Habillement, Selao évite les pièges de la lecture anachronique qui impose nos valeurs actuelles sur des événements passés tout autant que la lecture sans apathie pour le lecteur contemporain. En d’autres mots, s’il est absurde de lire le passé seulement par le prisme du présent, il est tout autant problématique d’imaginer que le passé n’est que le passé. Il n’y a d’histoire qu’au présent.

Alors que la plupart des intervenants n’ont sûrement jamais lu une ligne de Vallières, Miron et autres Chamberland, Selao se penche, à tête froide, sur les textes, sur le sens historique des déclarations et souligne des failles d’argumentation dans tous les camps. Elle cherche à comprendre, non pas à juger, ce qui a attiré ces Blancs vers la négritude.

Elle trace d’abord une constellation complexe de l’utilisation, autant par les Blancs que par les Noirs, du mot « nègre » et de son pendant anglophone « nigger » et de leurs dérivés. Puis, elle explique qu’il n’existe pas un, mais des mouvements de la négritude, que l’on ne peut pas lire Césaire comme on lit Senghor, et que, par conséquent, il faut naviguer avec prudence dans les mouvements qui ont voulu s’approprier l’idée de négritude, notamment au Québec.
 

Des contextes culturels distincts

De la même manière, Selao argumente qu’il y a eu plusieurs réceptions de ces auteurs et qu’elles sont pleines de dissonances à cause de contextes culturels distincts. La lecture de l’œuvre de Césaire au Québec doit d’abord beaucoup à Gaston Miron qui a fait connaître le poète ici et a développé l’idée de « négritude blanche ». Mais, insiste Selao, la « pauvreté de pauvre » de Miron pouvait difficilement s’accorder ou s’arrimer à l’exubérance et à la mégalomanie de Césaire qui se savait au contraire riche de sa poésie.

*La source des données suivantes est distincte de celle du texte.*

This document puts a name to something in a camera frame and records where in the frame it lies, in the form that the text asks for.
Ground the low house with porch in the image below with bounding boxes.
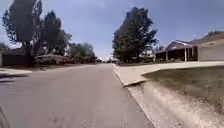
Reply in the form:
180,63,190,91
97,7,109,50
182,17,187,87
155,31,224,63

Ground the low dark house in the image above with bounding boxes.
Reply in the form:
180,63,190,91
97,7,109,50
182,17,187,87
0,48,34,67

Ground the tall dark tree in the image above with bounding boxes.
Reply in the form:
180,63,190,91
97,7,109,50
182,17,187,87
1,0,44,68

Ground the grey asphalt road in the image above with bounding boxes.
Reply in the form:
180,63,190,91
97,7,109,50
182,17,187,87
0,63,156,128

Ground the grass lawn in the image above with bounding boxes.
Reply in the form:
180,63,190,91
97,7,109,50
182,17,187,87
141,65,224,114

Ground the broad dark tree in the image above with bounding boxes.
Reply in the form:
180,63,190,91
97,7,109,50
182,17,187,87
40,10,73,57

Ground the group of green trees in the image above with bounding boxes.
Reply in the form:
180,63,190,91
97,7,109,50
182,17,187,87
68,42,98,64

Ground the large dark green tree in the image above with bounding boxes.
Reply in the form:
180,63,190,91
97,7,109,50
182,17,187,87
112,6,159,64

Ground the pale concrete kerb strip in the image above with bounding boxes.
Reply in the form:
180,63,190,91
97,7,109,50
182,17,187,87
111,63,224,128

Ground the pale concrete driveway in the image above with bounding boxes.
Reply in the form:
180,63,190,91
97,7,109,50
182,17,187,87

L’idée sera ensuite reprise par Paul Chamberland et Yves Préfontaine qui finiront par croire en l’impossibilité de dire la négritude québécoise, à l’impossibilité d’exister pour le peuple québécois. Puis, Dany Laferrière, le seul Noir de son étude, après avoir qualifié la négritude de connerie et Césaire de plaignard, admet finalement sa dette envers le Martiniquais dans ses textes des dernières années.
 

Baromètre du Québec actuel

Au-delà de cette explication stimulante et savante de la réception de Césaire, le livre de Selao a valeur de symbole et de baromètre du Québec actuel. Il aura fallu une Sino-Québécoise – « ni blanche, ni noire (…) mais tout de même trop pâle pour faire mienne la figure de Césaire » – qui travaille à l’Université du Vermont pour oser affronter ce genre de questionnements. Cela me rappelle qu’il aura fallu Jean-Christophe Cloutier, lui aussi enseignant aux États-Unis, pour déterrer les textes francophones de Jack Kerouac, il y a quelques années. C’est souvent hors de lui que le Québec est courageux. À ma connaissance, d’ailleurs, une seule recension de ce livre a été publiée dans les médias grand public, soit par Nuit blanche qui n’en fait aucunement une analyse critique. Ceci est, en soi, problématique.

Mais le livre est aussi symptomatique du Québec d’aujourd’hui puisque Selao n’aborde pas de front la question politique derrière la négritude blanche. Pourtant, elle fait souvent ressortir la différence entre les auteurs québécois et le maître martiniquais. Elle explique que Césaire distinguait clairement la littérature et la culture du politique, qu’il appelait à l’indépendance culturelle des peuples dominés en sachant que l’indépendance politique de la Martinique était difficilement atteignable. Selon l’auteure, les Québécois n’ont pas saisi, ou n’ont pas voulu prendre acte, de cette distinction. Je dirais : c’est tant mieux, puisque la situation objective du Québec n’est pas celle de la Martinique.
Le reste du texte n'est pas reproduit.